Il y a eu le fameux scandale des commandites, lequel, nous le savons tous, a rendu la population méfiante, vigilante et déçue de la politique et de ses sempiternelles magouilles.

Comment se fait-il donc qu'après le dégoût provoqué par le fameux scandale «exemplaire», nous ne cessions d'apprendre, dans les médias, que nous vivons encore dans un univers de magouilles et de tromperies? Dans cet univers, nous ne cessons de découvrir que le milieu de la politique est fait de castes, de cliques, de clans et de coteries nauséabondes. À l'Hôtel de Ville de Montréal, les scandales sont légion et la réputation d'intégrité du maire est drôlement malmenée.

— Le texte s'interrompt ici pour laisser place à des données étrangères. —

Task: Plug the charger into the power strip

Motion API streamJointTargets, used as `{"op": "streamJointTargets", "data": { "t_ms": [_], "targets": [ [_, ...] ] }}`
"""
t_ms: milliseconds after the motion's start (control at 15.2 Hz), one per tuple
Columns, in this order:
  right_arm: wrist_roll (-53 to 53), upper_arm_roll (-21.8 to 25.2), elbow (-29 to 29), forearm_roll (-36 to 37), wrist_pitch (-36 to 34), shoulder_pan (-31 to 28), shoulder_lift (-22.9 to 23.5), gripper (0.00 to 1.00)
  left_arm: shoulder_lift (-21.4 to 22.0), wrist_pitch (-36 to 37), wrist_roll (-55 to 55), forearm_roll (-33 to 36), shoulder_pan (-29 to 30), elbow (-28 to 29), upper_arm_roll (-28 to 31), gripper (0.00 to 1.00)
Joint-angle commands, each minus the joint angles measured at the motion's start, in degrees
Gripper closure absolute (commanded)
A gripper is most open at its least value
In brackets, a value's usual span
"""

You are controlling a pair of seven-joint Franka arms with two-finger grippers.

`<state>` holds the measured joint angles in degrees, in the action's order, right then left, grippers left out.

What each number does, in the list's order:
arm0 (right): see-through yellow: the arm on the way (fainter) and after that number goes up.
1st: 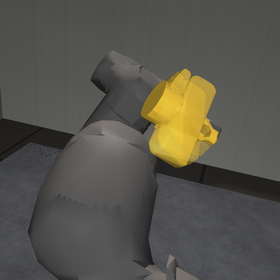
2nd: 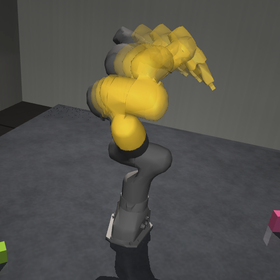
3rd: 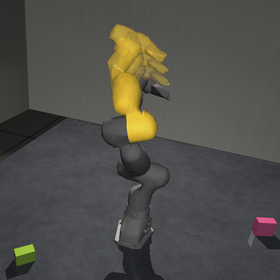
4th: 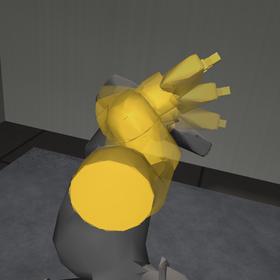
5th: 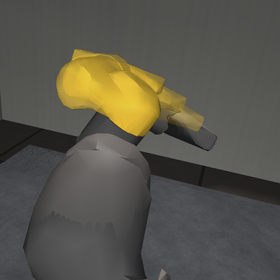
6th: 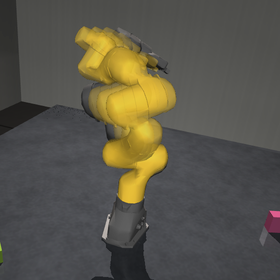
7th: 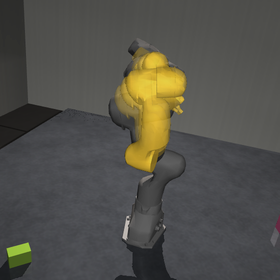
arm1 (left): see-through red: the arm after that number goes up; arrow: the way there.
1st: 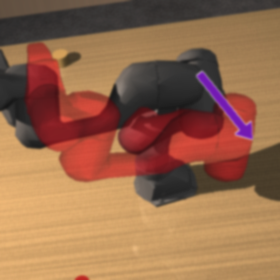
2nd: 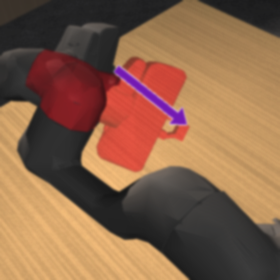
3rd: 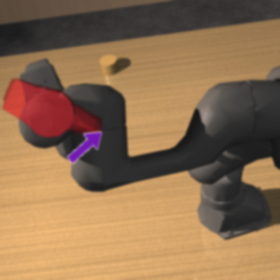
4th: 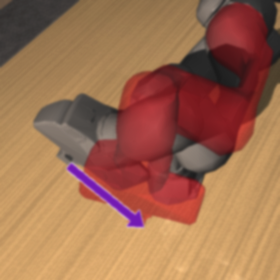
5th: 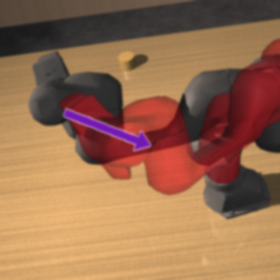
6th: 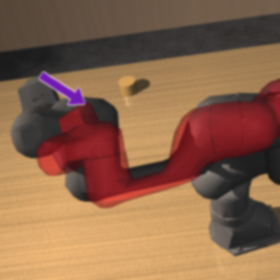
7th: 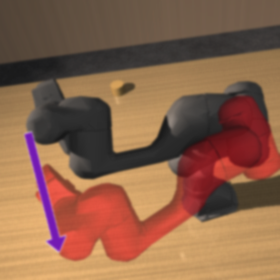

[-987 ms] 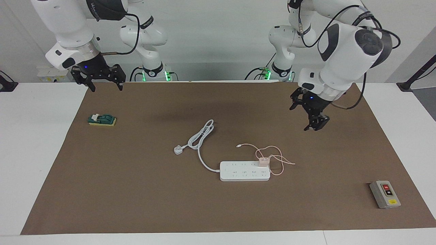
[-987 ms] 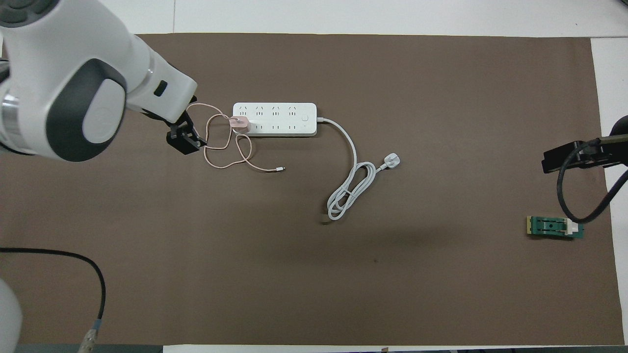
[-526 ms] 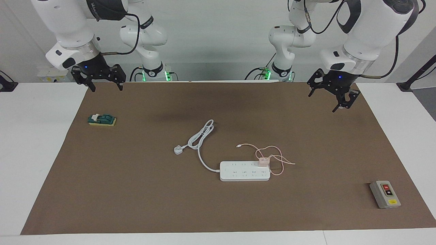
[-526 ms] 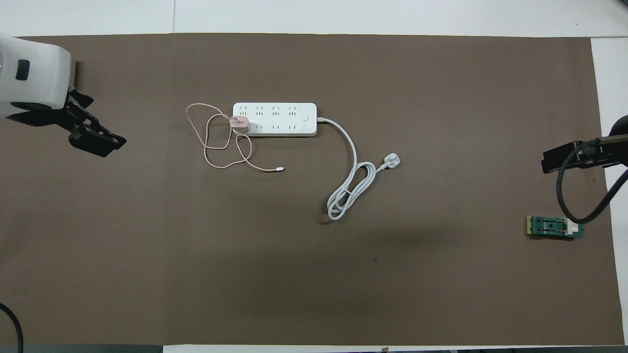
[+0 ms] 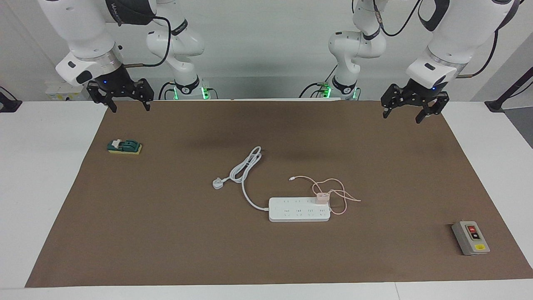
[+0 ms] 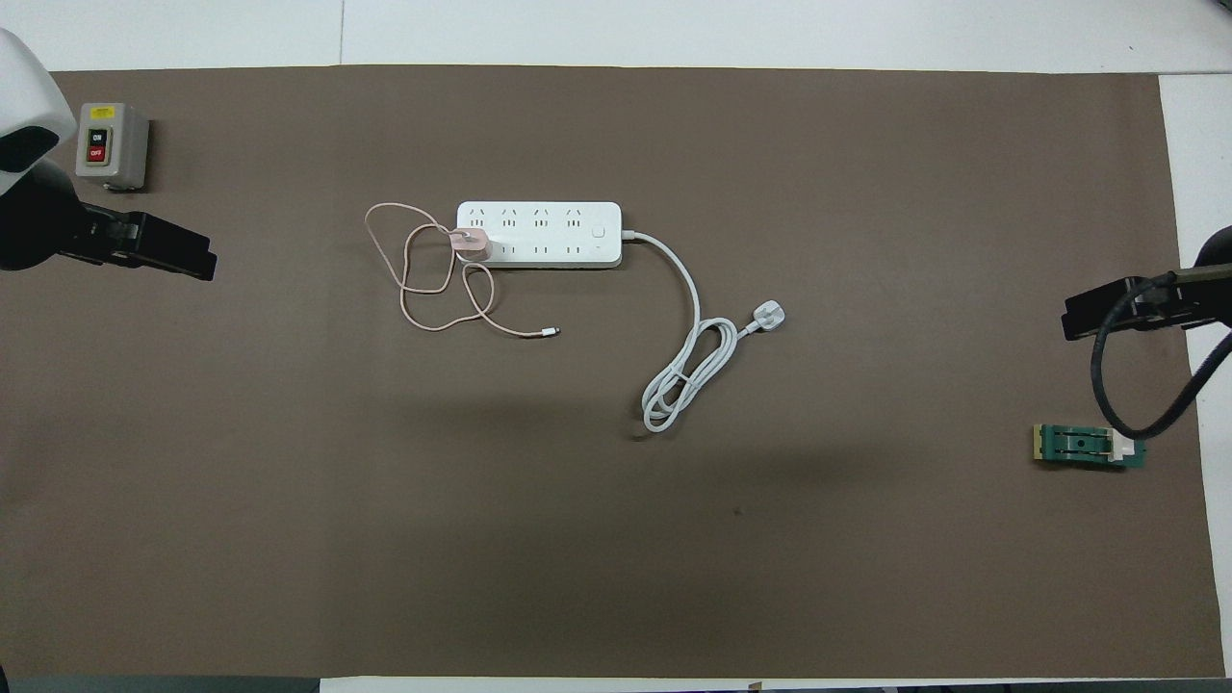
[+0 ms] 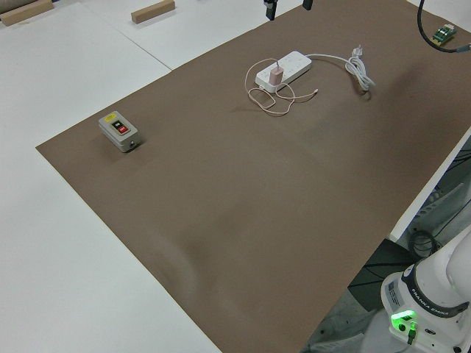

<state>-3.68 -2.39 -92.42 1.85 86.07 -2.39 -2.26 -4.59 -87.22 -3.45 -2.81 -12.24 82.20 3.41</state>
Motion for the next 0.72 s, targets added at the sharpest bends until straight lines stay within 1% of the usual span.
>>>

Et l'on se protège entre amis appartenant à la même coterie.[...]

Pendant ce temps, à Québec, Jean Charest modifie certaines règles liées à la transparence pour permettre à son ministre Pierre Arcand de faire des affaires avec le gouvernement, lesquelles affaires sont liées à une entreprise dont M. Arcand est l'un des propriétaires (minoritaire).

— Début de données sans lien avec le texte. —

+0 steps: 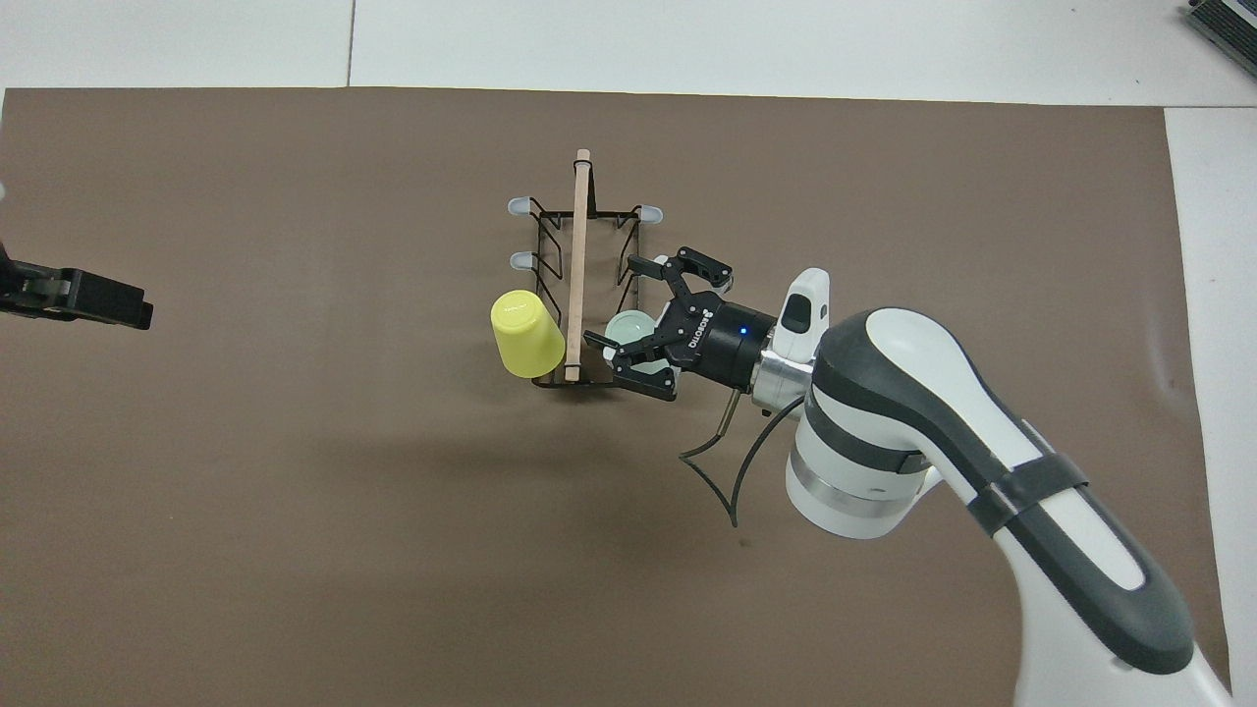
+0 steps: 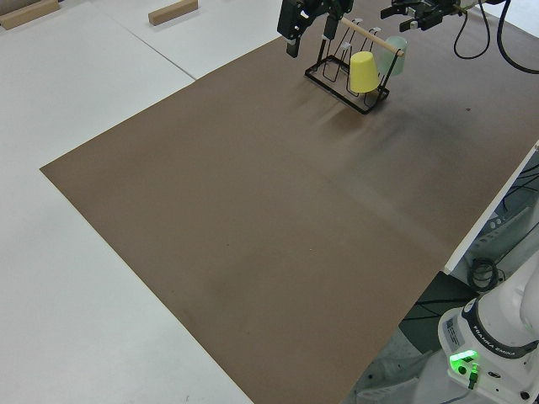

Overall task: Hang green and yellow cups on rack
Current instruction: 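Open the right gripper and withdraw it from the green cup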

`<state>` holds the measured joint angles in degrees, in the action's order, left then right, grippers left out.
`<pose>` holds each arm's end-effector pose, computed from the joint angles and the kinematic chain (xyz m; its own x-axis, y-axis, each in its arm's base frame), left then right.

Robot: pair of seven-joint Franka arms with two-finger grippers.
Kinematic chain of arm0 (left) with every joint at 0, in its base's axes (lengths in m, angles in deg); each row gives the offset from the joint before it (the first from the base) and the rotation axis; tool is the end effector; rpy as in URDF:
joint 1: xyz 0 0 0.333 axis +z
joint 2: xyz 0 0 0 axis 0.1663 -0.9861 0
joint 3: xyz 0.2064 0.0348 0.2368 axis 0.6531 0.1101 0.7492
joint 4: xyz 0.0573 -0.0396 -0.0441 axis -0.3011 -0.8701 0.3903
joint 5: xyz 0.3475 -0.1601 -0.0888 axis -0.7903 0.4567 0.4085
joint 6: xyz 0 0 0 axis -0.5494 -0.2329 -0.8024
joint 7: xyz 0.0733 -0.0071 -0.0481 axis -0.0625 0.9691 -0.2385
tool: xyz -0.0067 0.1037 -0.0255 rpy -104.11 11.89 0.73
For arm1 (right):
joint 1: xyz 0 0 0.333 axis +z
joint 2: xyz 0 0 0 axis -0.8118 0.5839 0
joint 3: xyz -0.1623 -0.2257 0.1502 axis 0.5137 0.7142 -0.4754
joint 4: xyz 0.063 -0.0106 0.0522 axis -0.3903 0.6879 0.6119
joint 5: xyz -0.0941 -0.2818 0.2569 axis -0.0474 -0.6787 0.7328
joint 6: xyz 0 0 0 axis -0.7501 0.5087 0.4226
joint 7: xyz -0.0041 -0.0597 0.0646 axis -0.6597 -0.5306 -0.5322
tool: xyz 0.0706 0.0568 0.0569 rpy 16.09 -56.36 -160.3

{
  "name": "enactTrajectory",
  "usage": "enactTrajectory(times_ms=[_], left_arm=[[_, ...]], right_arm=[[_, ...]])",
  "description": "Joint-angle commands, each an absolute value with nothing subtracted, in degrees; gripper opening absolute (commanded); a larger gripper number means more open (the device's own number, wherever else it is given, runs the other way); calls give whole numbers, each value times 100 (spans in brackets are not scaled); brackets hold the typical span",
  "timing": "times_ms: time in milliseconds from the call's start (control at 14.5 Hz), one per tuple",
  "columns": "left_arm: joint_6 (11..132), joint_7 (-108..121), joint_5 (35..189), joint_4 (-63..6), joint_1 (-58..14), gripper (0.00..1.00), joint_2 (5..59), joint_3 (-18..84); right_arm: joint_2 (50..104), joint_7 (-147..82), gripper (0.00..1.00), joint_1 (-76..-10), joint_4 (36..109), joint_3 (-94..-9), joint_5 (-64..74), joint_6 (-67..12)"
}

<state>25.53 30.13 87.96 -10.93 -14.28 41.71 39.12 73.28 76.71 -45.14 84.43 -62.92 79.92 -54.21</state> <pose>0.5563 -0.0184 0.6160 0.9854 -0.1693 0.0163 -0.1696 -0.9854 0.0174 0.5451 0.2725 0.3809 0.2876 0.2130 0.9338 0.8754 -0.4540 -0.1660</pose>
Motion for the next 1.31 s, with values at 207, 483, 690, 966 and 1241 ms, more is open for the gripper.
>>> enactTrajectory(times_ms=[207, 483, 690, 966, 1241], left_arm=[[2517, 3055, 8835, -1095, -1353, 100, 4183, 3866], [2517, 3064, 8835, -1095, -1353, 100, 4183, 3866], [2517, 3064, 8835, -1095, -1353, 100, 4183, 3866], [2517, 3064, 8835, -1095, -1353, 100, 4183, 3866], [2517, 3055, 8835, -1095, -1353, 100, 4183, 3866]], right_arm=[[7032, 6071, 100, -5242, 8190, -6288, 4715, -4932], [6909, 5278, 100, -5550, 8066, -6279, 3289, -4395], [6917, 4366, 100, -5857, 7918, -6279, 1877, -3895], [6970, 2801, 100, -6192, 7101, -6288, -847, -2384], [6917, 2018, 100, -6570, 6950, -6270, -1504, -1792]])
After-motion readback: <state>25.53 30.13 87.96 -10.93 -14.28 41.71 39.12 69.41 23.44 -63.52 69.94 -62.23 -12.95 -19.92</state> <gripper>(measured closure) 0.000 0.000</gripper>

Comment se fait-il qu'après la commission Gomery, les politiciens de tous les niveaux continuent à conserver cette bulle de copinage, de fraude et de mépris de la population? N'a-t-on pas compris que la corruption et le favoritisme minent et détruisent la démocratie? N'a-t-on pas compris que la population n'a pas les leaders qu'elle mérite? En effet, je suis convaincu que de larges secteurs de la population sont «surpolitisés» et très exigeants, ce qui les conduit vers une apparente dépolitisation? Si j'étais un politicien, je me méfierais de ce qui, peut-être, va finir par arriver! Pour le meilleur ou pour le pire!

Le journaliste états-unien John R.

MacArthur parle souvent de la caste qui dirige les États-Unis. Quant à nous, nous allons devoir jeter un coup d'oeil lucide en direction de ces cliques et coteries qui corrompent nos institutions démocratiques et qui risquent d'ébranler la démocratie, laquelle est toujours fragile.